In the 1980s, Japan's semiconductor industry developed rapidly, which greatly challenged the momentum of the United States. Intel, which has just started, its memory business has also been greatly impacted by Japanese competitors, and a lot of business lost.
The successful Japanese companies were in a happy mode, so that they could not calmly figure out one thing: abandoning the memory business with low technology content and added value is exactly the choice made by Intel. The way of American's power is focused on higher-end and more valuable areas.
This story, from the perspective of capital and corporate operations, is certainly a smart strategic move by Intel. However, if we focus on individuals, we can see that those grassroots employees who were originally engaged in memory production at Intel are undoubtedly replaced and involved by Japanese workers thousands of kilometers away and at lower costs.
With economic development and global trade, such replacement has never stopped. Economist Michael Porter pointed out that the most beneficial way for a country is to focus on the production of the country's best goods, while the rest is obtained through trade. Sharing production is the inevitable trend of maximizing benefits.

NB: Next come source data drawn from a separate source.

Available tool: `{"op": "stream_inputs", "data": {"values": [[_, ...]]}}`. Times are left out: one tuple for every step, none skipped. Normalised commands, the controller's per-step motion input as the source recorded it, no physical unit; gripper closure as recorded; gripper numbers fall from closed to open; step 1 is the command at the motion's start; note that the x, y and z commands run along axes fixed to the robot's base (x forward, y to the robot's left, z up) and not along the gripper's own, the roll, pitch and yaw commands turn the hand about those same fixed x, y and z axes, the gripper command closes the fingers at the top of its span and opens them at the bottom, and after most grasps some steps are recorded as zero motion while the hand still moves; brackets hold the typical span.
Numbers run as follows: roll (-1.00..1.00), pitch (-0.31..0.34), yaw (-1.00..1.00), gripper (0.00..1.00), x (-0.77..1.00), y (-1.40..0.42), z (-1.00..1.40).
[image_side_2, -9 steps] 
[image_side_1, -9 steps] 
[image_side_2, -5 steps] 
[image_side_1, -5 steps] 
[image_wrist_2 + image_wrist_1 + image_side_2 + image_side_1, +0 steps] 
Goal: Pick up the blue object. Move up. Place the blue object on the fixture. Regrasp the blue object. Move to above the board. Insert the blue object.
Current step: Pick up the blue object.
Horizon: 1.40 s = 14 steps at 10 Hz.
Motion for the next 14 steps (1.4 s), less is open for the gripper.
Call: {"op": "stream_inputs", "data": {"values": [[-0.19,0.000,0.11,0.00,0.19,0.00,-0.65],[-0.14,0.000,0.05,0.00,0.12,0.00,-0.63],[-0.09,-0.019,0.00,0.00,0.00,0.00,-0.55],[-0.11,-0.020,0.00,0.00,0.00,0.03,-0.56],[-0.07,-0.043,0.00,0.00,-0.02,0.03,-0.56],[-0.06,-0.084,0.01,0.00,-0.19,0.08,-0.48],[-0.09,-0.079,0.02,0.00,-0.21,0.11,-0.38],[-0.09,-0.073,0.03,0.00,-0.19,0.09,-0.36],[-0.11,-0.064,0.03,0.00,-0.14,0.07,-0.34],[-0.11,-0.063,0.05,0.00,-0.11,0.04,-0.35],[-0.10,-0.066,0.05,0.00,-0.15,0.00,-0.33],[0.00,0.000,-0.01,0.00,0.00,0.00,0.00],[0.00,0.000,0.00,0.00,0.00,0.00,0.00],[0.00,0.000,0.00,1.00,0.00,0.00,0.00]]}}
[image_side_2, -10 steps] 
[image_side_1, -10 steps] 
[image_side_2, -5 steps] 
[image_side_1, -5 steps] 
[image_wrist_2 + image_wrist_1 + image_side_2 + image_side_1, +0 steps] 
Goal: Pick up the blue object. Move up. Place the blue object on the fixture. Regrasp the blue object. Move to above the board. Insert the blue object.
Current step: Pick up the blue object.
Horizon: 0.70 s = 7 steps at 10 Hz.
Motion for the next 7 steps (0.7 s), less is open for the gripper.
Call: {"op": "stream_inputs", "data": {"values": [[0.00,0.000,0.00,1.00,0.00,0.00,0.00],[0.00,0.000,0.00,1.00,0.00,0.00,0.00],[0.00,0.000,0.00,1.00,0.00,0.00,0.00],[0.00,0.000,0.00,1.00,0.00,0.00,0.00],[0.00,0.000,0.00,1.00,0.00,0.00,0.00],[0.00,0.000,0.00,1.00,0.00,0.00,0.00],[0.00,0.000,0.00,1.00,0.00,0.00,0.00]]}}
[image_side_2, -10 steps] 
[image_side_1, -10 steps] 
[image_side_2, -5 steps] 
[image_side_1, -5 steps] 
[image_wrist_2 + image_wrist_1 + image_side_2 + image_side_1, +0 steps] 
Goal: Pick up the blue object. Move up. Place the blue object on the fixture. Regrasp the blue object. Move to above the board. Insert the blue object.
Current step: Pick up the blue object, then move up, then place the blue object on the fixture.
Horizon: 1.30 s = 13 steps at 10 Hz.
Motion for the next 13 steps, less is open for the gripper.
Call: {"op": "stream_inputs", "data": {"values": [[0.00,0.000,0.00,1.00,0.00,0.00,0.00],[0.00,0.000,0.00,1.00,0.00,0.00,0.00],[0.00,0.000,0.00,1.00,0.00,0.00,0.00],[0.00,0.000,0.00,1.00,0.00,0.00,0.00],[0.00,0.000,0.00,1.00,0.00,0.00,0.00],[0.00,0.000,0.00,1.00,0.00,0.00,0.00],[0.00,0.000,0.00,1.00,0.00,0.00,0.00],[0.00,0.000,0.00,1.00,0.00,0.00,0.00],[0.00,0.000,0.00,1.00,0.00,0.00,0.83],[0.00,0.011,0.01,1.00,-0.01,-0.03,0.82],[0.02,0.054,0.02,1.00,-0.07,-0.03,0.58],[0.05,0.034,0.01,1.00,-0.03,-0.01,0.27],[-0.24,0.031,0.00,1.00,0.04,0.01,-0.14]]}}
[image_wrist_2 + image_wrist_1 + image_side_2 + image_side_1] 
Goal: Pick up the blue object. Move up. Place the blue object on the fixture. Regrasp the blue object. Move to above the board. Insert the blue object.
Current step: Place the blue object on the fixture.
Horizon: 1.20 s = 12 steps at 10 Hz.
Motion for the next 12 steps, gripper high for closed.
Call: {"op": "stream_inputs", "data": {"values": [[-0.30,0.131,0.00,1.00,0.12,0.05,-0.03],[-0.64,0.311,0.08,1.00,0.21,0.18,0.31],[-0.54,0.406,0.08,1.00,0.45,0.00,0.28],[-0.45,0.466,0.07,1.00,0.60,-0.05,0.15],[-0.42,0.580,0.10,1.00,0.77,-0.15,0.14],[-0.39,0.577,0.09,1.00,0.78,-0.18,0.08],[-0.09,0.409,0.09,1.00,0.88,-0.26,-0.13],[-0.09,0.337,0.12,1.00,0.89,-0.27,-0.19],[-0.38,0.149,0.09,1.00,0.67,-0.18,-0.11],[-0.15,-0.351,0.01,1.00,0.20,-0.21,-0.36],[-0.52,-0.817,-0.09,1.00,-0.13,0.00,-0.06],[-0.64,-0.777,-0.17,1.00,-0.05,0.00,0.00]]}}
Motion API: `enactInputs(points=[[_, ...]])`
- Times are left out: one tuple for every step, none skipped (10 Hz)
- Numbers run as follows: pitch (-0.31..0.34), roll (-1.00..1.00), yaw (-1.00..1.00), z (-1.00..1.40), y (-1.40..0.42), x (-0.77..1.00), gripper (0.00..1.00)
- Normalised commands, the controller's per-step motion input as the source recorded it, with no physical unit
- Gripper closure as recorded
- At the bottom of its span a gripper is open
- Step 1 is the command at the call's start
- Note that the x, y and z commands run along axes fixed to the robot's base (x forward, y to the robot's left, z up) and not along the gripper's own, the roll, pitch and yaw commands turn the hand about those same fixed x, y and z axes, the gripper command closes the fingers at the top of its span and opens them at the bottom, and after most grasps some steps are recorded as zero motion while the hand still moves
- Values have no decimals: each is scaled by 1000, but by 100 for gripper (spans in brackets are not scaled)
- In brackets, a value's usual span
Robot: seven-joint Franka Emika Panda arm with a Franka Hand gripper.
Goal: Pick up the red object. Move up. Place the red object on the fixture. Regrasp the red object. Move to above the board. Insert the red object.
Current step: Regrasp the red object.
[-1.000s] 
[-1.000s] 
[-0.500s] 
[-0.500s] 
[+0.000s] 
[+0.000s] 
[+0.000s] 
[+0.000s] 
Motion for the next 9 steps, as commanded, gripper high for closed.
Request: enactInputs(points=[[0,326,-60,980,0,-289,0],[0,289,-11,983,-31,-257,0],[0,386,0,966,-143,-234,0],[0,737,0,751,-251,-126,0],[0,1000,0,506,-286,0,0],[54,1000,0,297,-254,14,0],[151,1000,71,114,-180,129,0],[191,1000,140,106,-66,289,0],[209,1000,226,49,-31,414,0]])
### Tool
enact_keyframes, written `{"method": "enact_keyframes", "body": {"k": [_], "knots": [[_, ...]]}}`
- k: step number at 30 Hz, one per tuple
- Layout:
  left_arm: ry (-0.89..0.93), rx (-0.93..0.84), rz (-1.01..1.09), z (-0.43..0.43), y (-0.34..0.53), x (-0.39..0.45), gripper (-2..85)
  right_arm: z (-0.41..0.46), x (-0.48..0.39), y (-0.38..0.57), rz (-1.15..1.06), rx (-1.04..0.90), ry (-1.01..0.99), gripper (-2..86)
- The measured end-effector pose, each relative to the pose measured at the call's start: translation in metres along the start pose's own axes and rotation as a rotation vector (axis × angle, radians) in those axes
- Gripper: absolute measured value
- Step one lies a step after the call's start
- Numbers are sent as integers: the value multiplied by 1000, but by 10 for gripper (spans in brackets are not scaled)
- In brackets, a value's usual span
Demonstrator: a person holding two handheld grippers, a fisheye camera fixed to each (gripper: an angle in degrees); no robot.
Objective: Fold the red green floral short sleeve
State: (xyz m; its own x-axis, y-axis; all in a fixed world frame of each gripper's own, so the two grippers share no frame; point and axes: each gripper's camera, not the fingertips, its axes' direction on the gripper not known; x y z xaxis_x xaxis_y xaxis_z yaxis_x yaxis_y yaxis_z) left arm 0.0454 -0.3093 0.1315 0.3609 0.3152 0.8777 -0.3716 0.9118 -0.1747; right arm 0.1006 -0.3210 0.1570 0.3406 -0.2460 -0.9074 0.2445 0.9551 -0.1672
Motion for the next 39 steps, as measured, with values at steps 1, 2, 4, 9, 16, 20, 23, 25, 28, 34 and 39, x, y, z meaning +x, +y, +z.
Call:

Therefore, when the cost in Japan is lower than that in Europe and the United States, workers in Europe and the United States will be internalized by Japan; When the cost in China is lower than that in Japan, Japanese workers will be replaced by Chinese labor.
Now, when the lower-cost Southeast Asian workers rise, Chinese manufacturing companies have been shocked. It is actually a normal historical process. Of course, no matter how cheap labor is, it cannot always maintain a competitive advantage, because 87% of manufacturing jobs and even a large number of "white-collar" jobs will be replaced by machines.
Involution is not just beginning, nor will it stop immediately. It does not arise from competition among members of society, but rather like a wave sweeping the world, coming surging.